When it comes to the feeling of not being able to fit in or get along with family, friends, and the world at large, the mainstream of life, I have my own stories, as I know others have. In fact, yesterday and today, I’ve heard a host of stories. Like I said, I have my own stories, but one man I’ve heard many times, probably tells it best. He talked about an experience he had, as a child. He talked about his first memory of his family. As he looked at them, he asked himself, “who are these people?”.  Next, he tells about an experience as young adult. He was at a gathering with classmates in college. He saw them as hostile and unwelcoming to him.  At that moment he took his first few drinks of alcohol and suddenly he felt warm, comforted, and welcomed by one and all and was able to talk and see himself suddenly popular. Under the influence of alcohol, he finally fit in.

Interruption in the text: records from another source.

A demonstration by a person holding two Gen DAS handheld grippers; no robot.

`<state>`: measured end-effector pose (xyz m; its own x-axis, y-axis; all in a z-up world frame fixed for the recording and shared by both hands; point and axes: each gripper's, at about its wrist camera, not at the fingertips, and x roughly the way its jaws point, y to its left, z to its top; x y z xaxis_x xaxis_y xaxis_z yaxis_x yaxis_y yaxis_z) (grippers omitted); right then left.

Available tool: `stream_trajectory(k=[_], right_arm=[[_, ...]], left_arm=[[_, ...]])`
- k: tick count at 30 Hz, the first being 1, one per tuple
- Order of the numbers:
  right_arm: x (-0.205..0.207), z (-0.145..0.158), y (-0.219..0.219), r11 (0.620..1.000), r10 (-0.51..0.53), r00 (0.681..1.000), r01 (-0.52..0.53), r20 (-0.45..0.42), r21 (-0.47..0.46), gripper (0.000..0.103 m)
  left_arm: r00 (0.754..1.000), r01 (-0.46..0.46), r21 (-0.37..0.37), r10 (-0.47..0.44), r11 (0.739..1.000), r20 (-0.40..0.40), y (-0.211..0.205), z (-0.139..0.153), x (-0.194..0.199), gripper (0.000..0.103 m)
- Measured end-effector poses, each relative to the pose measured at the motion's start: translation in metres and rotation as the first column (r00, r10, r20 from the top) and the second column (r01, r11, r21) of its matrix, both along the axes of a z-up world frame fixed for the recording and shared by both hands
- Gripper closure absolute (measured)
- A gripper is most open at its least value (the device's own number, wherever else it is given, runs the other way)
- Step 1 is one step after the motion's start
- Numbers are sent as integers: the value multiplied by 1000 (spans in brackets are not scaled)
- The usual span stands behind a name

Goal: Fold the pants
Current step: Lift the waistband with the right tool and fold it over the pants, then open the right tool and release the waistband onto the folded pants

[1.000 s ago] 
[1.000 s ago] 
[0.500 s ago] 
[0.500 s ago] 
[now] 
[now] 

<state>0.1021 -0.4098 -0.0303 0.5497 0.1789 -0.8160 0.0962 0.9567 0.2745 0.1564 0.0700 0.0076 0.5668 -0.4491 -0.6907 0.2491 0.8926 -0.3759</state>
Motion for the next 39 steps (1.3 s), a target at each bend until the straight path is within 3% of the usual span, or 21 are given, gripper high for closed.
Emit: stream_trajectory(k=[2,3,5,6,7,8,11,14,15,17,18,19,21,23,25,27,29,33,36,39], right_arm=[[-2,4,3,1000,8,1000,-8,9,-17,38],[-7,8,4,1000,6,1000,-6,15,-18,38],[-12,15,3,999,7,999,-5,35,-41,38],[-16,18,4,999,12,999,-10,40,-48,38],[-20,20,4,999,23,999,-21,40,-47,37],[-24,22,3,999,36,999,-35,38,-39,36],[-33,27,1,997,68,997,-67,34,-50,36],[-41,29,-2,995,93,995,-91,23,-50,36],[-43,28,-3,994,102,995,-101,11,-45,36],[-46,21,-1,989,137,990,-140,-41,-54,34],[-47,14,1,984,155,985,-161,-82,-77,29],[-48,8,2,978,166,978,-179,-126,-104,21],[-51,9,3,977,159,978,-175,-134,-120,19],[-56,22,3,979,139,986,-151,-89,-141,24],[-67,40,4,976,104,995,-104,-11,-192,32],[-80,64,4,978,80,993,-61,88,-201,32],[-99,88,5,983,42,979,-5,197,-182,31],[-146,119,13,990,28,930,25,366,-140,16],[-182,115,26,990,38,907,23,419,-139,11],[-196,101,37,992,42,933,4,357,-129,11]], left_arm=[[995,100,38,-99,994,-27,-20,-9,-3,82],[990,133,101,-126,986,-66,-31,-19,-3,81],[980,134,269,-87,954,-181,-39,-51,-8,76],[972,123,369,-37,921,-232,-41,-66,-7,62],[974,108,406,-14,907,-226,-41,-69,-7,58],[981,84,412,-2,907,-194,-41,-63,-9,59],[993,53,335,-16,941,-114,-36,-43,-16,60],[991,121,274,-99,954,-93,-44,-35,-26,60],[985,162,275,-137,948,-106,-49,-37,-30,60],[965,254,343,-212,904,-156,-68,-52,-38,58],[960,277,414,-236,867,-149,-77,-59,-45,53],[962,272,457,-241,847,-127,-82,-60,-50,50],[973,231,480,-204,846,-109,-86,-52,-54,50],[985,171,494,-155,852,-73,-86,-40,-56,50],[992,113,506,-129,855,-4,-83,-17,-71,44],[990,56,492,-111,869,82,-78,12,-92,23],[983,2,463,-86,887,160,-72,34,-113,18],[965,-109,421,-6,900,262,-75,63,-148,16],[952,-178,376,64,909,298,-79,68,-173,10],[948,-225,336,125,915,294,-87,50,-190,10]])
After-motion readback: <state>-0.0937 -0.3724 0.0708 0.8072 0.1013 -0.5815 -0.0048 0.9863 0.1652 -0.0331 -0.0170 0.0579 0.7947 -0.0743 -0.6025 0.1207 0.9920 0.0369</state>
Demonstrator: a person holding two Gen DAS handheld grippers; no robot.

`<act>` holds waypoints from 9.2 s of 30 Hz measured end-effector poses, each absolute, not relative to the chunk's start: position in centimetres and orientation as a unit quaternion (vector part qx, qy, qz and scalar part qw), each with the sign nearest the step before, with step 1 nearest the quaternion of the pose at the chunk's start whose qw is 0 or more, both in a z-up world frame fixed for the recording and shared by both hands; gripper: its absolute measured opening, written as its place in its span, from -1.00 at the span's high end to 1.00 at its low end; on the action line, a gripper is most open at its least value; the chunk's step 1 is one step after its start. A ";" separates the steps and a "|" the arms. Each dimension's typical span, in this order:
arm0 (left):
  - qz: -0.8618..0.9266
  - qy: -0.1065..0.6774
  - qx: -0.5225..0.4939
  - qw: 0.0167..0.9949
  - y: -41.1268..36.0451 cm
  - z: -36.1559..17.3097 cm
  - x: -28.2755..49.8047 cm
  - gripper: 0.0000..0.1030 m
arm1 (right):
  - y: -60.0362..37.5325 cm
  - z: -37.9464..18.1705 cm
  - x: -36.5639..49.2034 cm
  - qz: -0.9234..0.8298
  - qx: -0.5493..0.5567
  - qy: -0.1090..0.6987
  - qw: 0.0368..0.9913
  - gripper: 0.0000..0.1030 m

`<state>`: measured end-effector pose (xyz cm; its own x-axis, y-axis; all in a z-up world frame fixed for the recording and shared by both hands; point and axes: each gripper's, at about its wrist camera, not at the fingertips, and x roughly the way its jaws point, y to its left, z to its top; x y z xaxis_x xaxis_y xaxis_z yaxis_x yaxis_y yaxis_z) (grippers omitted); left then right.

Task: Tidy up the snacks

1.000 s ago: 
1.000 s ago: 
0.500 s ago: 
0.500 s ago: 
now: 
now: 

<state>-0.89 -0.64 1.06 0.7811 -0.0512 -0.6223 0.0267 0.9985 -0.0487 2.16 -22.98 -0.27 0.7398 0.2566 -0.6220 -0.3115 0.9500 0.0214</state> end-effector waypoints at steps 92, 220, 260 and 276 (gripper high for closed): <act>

The same with me.

Growing up, going to school, during classes, going out and finding work, all this was painful, until I took that first drink. That first drink. To me it was like a spiritual experience. I was transformed. I changed. In between drinks and bouts of drinking, when I was “sober”, the alienation process came back. I was a stranger in a world not of my making. I was alone and lonely, as often is said, in a crowd. I needed alcohol. And the more I drank, the more alcohol took over and owned me body and soul.

When I finally was able to quit alcohol and came to this program, I was alienated again from those around me and I suffered from what I call alcoholic paranoia. I saw others as hostile and I was sure they didn’t like me and that they were always looking at me and talking about me.

But the program began to take over. Gradually, as I began working these steps into my life, I began to change. In fact the whole world changed, as I changed.
I was able, not only to build friendships, I also found out what was at the root of my not fitting in and what made my life so unmanageable. It came from what I lacked my whole life up to that point; a higher power. Moreover, I lacked not only a dependency on this higher power, I never had a real relationship with it. I had, what the people in this program called “a God hole”.  It was then I was to learn that the only way this vacuum within me could be filled was from the inside and not the outside.

That’s where hope and faith began to grow. The more I attended meetings, listened to those, who had long experience in this program, hope began to build within me. I began to hope that I could get what they had. And, as hope grew, faith began to build within me. I realized that I was looking at the evidence of what this program could do for me. I could see it and touch it. I heard it. It was right there in the rooms around me. It was the fellowship of men and women, who were staying sober a day at a time.

I was told the same man will drink again. I had to come to believe that I could change that man, with the help of this fellowship and the God of my understanding. And it worked.

I was thinking about this today. I know how important all this is in my staying sober. I’m still in process of continuing to change. I have my moments, when I stumble along this path I’m on. It’s hardly perfect. But I am able to get help from those around me. I’m still striving to grow in emotional maturity. And that is dependent on growing along spiritual lines; the maintenance of my spiritual condition. It’s all in the 12 Steps of this program.